I quote from the first chapter of Michael Spivak's Differential Geometry Volume I:

The precise definition of $\mathbb{P}^2$ uses the same trick that mathematicians always use when they want two things that are not equal to be equal. The points of $\mathbb{P}^2$ are defined to be the sets $\{p,-p\}$ for $p \in S^2$...

That passage burned itself into my brain when I first read it decades ago. My immediate reaction was, "I want the list! Where is the list of tricks like that?!"

In my studies I have kept an eye out for tricks that generalize, that carry over into a different area. I also watch out for very broad categories of trick that have different specific versions in different topics. I tutor math and physics and have compiled lists of "debugging" steps for when a student is stuck on a problem. But I have long suspected that there are far more powerful tricks out there that are common knowledge to mathematicians but not to mathematics students.

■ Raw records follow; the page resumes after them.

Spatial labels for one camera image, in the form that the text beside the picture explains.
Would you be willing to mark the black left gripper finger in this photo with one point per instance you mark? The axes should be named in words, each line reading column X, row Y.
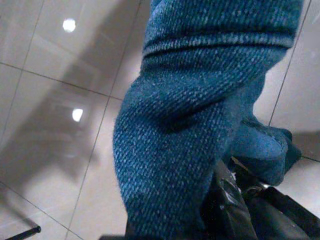
column 227, row 212

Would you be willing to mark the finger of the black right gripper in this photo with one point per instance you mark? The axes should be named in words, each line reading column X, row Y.
column 280, row 215

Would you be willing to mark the blue denim garment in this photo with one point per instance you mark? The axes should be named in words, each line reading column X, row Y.
column 187, row 112

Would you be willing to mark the metal clothes rack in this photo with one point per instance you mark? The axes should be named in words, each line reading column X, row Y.
column 27, row 232

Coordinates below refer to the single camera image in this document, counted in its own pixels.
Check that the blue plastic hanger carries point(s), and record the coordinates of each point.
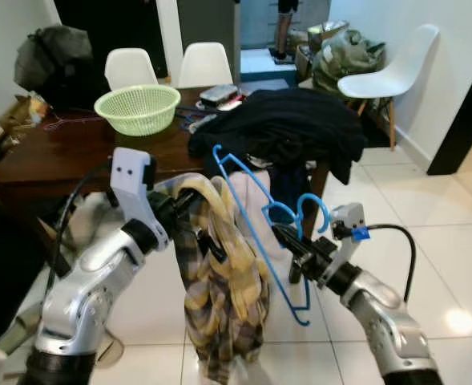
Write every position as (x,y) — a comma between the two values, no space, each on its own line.
(314,197)

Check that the yellow plaid shirt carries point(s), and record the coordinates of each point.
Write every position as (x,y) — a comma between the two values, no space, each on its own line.
(219,305)

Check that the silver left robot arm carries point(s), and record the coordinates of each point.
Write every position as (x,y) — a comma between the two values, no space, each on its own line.
(91,281)

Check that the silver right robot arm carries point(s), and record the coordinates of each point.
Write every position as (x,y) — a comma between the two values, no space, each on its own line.
(388,321)

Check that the white garment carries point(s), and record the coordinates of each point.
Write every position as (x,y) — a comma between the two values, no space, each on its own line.
(268,196)

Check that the green plastic basket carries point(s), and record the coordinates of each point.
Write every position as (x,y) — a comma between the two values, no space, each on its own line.
(139,112)

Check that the dark navy garment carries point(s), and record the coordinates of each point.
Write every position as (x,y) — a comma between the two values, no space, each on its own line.
(284,120)

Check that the stack of small items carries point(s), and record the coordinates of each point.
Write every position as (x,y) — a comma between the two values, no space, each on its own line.
(219,96)

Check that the dark wooden table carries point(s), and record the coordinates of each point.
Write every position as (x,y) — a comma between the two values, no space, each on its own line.
(67,152)

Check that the white plastic chair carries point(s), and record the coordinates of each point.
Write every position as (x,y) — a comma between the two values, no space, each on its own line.
(396,76)
(205,64)
(131,68)

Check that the olive green bag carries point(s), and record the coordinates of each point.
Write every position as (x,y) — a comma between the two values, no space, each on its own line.
(340,64)

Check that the brown snack packet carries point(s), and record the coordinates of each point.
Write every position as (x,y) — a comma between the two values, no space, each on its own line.
(23,112)

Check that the person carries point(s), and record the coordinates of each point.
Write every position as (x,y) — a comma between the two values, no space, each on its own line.
(284,28)

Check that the cardboard box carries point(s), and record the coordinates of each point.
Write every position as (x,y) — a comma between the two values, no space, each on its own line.
(328,28)

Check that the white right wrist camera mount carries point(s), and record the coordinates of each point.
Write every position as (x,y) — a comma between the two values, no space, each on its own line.
(348,220)

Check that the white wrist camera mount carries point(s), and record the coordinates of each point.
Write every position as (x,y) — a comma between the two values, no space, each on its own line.
(348,220)
(131,184)

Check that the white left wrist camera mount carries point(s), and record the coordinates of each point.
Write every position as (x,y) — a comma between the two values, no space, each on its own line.
(131,184)

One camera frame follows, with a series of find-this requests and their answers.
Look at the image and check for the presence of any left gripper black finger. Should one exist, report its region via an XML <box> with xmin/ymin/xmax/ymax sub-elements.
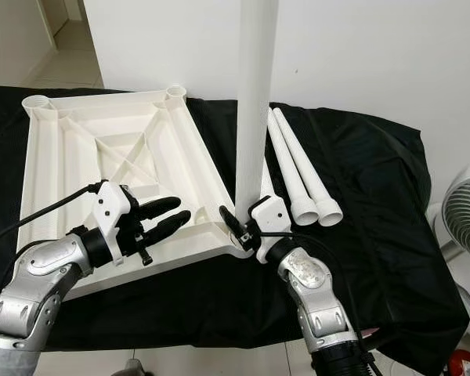
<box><xmin>146</xmin><ymin>209</ymin><xmax>192</xmax><ymax>239</ymax></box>
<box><xmin>139</xmin><ymin>196</ymin><xmax>182</xmax><ymax>219</ymax></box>

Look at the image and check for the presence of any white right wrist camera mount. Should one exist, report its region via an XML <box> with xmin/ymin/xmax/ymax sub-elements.
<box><xmin>247</xmin><ymin>194</ymin><xmax>291</xmax><ymax>263</ymax></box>

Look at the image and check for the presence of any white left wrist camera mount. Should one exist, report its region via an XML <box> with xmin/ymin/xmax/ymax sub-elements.
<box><xmin>94</xmin><ymin>180</ymin><xmax>146</xmax><ymax>267</ymax></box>

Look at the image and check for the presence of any white plastic children table top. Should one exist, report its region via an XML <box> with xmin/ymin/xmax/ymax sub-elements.
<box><xmin>22</xmin><ymin>85</ymin><xmax>255</xmax><ymax>302</ymax></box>

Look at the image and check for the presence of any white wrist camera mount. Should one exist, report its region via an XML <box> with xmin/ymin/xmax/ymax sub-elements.
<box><xmin>94</xmin><ymin>180</ymin><xmax>146</xmax><ymax>267</ymax></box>
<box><xmin>247</xmin><ymin>194</ymin><xmax>291</xmax><ymax>263</ymax></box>

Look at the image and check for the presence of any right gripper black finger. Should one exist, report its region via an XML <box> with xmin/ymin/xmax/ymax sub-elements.
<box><xmin>219</xmin><ymin>205</ymin><xmax>248</xmax><ymax>240</ymax></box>

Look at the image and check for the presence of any black table cloth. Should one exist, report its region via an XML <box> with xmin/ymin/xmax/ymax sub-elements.
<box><xmin>0</xmin><ymin>85</ymin><xmax>470</xmax><ymax>373</ymax></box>

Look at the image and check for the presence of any grey robot foot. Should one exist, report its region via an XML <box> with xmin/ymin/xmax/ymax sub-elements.
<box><xmin>125</xmin><ymin>359</ymin><xmax>154</xmax><ymax>376</ymax></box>

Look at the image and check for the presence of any white plastic table leg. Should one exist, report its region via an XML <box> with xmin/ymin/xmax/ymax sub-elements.
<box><xmin>233</xmin><ymin>0</ymin><xmax>280</xmax><ymax>228</ymax></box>
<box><xmin>274</xmin><ymin>107</ymin><xmax>344</xmax><ymax>228</ymax></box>
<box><xmin>261</xmin><ymin>161</ymin><xmax>277</xmax><ymax>206</ymax></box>
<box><xmin>266</xmin><ymin>107</ymin><xmax>319</xmax><ymax>226</ymax></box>

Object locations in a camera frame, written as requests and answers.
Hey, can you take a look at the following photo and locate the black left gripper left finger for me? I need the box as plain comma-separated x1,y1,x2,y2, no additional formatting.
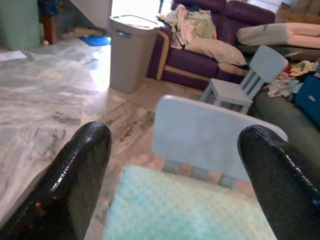
0,121,112,240

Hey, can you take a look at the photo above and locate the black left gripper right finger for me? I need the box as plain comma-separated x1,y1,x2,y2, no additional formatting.
237,125,320,240

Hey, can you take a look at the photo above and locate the mint dotted fleece pillow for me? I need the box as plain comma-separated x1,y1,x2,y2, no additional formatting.
103,164,278,240

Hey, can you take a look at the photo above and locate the small grey-green leather sofa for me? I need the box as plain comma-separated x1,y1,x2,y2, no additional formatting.
247,91,320,173

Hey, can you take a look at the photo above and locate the long pale pink pillow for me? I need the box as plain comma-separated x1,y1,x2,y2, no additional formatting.
289,33,320,50

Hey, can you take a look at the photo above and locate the beige pillow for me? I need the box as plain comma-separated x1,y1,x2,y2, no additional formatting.
184,37,248,67

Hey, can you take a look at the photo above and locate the purple leather sofa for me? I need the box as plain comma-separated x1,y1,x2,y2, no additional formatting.
146,0,276,91

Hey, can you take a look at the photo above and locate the blue suitcase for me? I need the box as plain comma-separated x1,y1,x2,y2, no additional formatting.
292,74,320,127

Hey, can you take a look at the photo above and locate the pink blue checked mat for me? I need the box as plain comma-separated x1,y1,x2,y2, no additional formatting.
161,159,257,198

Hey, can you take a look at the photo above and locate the colourful clothes pile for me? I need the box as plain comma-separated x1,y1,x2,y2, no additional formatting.
266,59,320,99

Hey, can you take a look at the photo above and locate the light blue child chair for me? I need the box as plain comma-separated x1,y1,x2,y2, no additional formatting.
151,94,289,183
199,44,289,115

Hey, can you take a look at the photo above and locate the grey plastic laundry bin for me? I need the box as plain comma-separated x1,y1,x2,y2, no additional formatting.
108,14,163,95

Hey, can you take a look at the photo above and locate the white paper sheet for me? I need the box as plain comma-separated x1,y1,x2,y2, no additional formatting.
0,49,27,62

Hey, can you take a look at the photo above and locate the blue floor mat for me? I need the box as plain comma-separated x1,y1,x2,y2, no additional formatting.
79,34,112,47

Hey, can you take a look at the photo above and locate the dark grey cushion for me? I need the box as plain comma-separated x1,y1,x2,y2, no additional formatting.
237,44,320,62

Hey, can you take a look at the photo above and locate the beige cloth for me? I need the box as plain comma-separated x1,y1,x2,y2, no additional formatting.
67,26,104,39

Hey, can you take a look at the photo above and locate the brown wooden furniture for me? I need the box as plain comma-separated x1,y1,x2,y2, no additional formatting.
41,14,59,45

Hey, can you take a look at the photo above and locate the green cabinet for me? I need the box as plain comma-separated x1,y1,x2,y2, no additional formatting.
0,0,41,51

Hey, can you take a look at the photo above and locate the pale clothes pile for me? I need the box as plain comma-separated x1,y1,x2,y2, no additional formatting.
157,3,218,50

In an effort to clarify what I am asking, I will write my own best answer, and I hope others can improve, elaborate, or best of all add completely new items to the list.

Answer 1

The most general math tricks I know include

1. Add zero. An example of this is completing the square. Faced with $x^2 + 6x + 1$, we can add $0 = 8-8$ to produce $x^2 + 6x + 9 - 8 = (x+3)^2 -8$.
2. Multiply by one. The simplest example of this is addition of fractions. The most common example is probably unit conversions. Other versions include the "conjugate trick" (see below).
3. Factoring an unknown. The solution to the cubic equation involves replacing the single variable $x$ with $u-v$, where you now have two variables, and at a later point can use the extra flexibility to declare some messy quantity to equal zero. A similar technique is variation of parameters in differential equations, where an unknown function is declared to be a different unknown function multiplied by a known one chosen for convenience.
4. Separation of variables. Independence in probability is one case, and another is in partial differential equations, writing the solution as a product of solutions depending on variables separately. Arguably that is a special case of #3.
5. The "Spivak trick" quoted in the question. I have rarely seen this used but it seems powerful and important.
6. The conjugate trick. A special case of #2, this is used extremely often, for rationalizing a denominator in fractions, complex arithmetic, L'Hopital's Rule, and more.
7. Symmetry. I don't even know how to characterize this. While I make significant use of it, there is often yet more symmetry that can be exploited to cut a problem in half, declare an answer zero, and so forth. It is clearly extremely powerful. But, for example, I once read a 12-page proof that a quintic equation does not have a general solution formula, which seemed to be 11.5 pages of group theory that seemed to have absolutely nothing to do with the question, followed by some handwaving and declaring "QED".
8. Solving a more general problem. This seems to require the most creativity, and so is hard to really classify as a tool more than a hope.

This is the broadest classification I know. I have constructed this mental model of techniques slowly over years, and I am curious what other powerful yet comprehensible techniques exist.